Implement large file malware scanner for Uploaded files.

Created by: deepakduggirala

Requirements:

• The scanner should be able to handle large files (1–10 GB) without causing significant processing delays.
  • Scanning in memory should be avoided due to size limitations.
  • A good scanner should support chunk-based or stream-based scanning to minimize memory pressure.
  • Low memory footprint to crucial for concurrent file scanning
• Signature-based: The scanner should detect known malware by matching file contents to known virus signatures.
• Heuristic-based: It should analyze behavior and file structure to identify suspicious patterns in unknown threats (e.g., code obfuscation).
• Low False Positive Rate
• The scanner should support automated signature updates to stay protected against new threats.

ClamAV

• open source
• streaming support
• supports frequent signature updates
• interface: CLI as well as API (clamd)

import pyclamd

cd = pyclamd.ClamdUnixSocket()
result = cd.scan_file('/path/to/file')
if result is not None:
    raise ValueError("Malicious file detected")

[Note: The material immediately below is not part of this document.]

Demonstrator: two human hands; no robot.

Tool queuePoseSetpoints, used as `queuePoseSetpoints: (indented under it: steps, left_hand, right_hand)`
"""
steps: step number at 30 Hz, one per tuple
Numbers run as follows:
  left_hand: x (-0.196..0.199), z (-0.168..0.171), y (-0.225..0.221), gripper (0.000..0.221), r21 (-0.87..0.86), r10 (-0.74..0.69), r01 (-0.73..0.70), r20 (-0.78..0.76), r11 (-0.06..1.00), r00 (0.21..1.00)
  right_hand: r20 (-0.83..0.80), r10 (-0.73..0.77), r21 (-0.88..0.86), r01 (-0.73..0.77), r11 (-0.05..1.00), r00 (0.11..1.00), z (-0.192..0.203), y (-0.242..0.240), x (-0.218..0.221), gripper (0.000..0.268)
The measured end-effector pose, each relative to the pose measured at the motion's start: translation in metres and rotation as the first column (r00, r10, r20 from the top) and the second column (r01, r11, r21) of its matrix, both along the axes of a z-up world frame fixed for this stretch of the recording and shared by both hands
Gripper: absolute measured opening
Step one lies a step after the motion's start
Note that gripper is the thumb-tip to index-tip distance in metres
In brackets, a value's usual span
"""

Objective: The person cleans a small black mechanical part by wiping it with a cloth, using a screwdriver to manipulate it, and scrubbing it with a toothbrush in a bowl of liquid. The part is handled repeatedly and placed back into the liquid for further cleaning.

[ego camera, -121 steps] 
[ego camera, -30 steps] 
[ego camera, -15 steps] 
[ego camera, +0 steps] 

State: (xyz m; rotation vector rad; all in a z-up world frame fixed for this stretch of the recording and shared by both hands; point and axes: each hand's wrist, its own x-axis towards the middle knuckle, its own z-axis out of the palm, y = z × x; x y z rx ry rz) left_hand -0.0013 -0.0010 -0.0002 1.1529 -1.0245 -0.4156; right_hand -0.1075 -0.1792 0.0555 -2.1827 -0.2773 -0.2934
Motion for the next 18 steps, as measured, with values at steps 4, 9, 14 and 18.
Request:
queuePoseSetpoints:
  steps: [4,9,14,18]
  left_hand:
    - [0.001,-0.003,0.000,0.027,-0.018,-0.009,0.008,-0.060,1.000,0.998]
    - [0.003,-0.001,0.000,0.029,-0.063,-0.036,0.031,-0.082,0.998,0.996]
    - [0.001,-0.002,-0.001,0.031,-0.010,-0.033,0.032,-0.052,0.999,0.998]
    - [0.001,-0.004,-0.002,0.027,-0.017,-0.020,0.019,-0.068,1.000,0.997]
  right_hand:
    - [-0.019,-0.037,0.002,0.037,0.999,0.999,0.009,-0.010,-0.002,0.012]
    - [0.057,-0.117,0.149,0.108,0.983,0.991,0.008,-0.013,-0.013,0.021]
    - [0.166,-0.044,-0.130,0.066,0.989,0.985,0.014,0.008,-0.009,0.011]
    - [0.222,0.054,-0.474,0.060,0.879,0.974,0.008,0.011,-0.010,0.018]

Scan files via a pipe to avoid memory issues:

# Example config in /etc/clamd.d/scan.conf
StreamMaxLength 104857600  # 100MB
MaxThreads 4
MaxScanSize 2000M

cat largefile | clamdscan -

Setup hourly signature updates with freshclam

sudo yum install clamav clamav-update
sudo freshclam  # To update virus definitions

Acceptance Criteria

• The scanner can handle files up to 10 GB without memory exhaustion or significant performance degradation.
• Signatures are updated automatically at regular intervals.
• The scanner can be run concurrently on multiple files with minimal resource conflicts.